■ **EXERCISE PROMPT**:
Output exactly the lines that come between the start of the material and the line containing "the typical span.", both ends included, with the pictures omitted.

■ **COLLECTED MATERIAL**:
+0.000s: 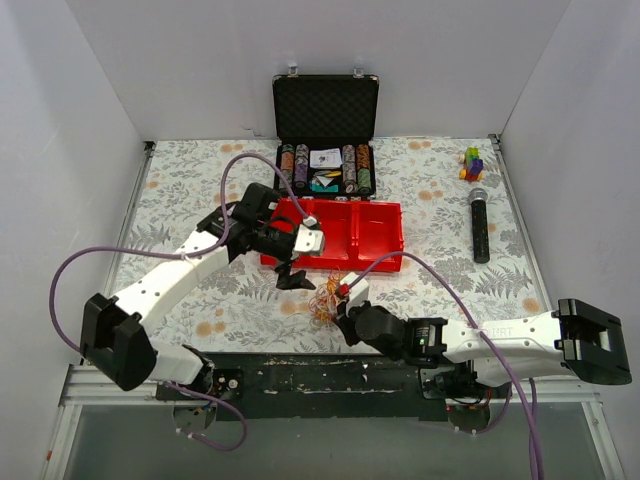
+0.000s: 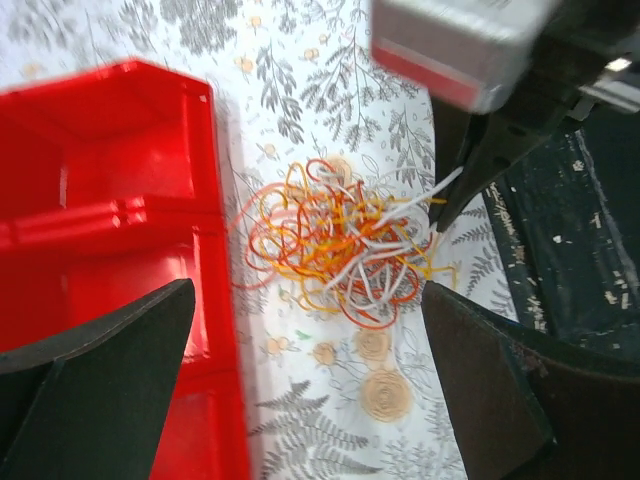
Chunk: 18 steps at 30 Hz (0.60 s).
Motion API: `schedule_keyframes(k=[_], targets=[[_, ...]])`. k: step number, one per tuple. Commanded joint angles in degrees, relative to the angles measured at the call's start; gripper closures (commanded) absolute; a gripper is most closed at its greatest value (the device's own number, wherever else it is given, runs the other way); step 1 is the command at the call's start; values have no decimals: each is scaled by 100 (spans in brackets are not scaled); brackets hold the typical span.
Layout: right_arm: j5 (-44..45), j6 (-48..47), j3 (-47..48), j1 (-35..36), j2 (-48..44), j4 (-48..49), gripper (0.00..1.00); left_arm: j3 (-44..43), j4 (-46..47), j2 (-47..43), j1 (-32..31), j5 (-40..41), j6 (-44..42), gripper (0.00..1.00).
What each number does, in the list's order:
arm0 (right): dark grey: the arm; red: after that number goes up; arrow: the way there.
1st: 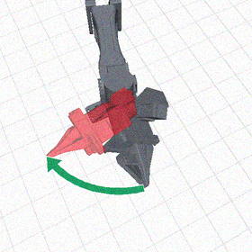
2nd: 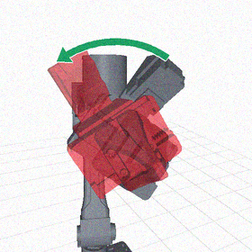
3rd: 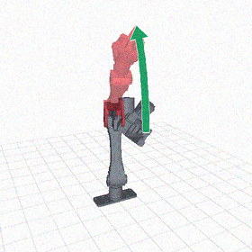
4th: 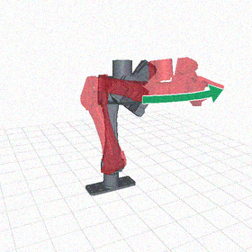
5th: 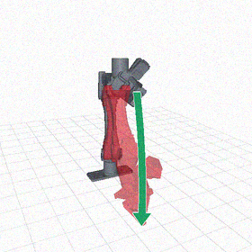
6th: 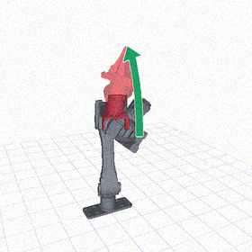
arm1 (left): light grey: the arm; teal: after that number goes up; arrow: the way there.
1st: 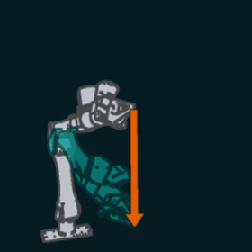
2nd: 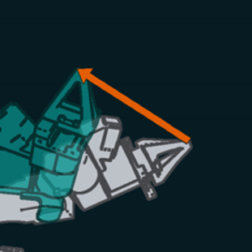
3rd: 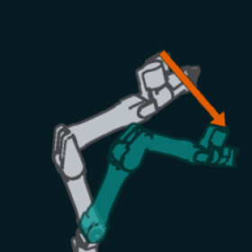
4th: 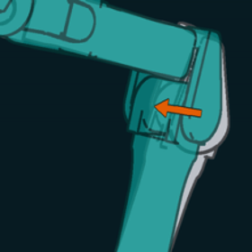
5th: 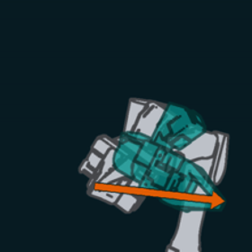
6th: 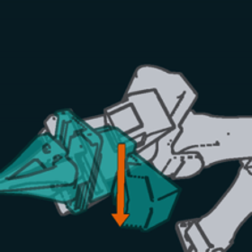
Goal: Untangle the cables
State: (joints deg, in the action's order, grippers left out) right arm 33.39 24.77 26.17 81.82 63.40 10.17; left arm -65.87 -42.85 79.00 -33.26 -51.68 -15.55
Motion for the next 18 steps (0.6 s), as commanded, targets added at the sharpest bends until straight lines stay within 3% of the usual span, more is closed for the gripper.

■ **RESULT**:
+0.000s: 
+0.000s: 
Chunk: 18 steps at 30 Hz (0.60 s).
Motion API: `schedule_keyframes(k=[_], targets=[[_, ...]])`. k: step number, one per tuple. Commanded joint angles in degrees, relative to the angles measured at the call's start; gripper closures (commanded) absolute; a gripper is most closed at its greatest value (the device's own number, wherever else it is given, runs the other way); step 1 is the command at the call's start; values have no decimals: each is scaled by 100 (spans in brackets are not scaled); brackets hold the typical span.

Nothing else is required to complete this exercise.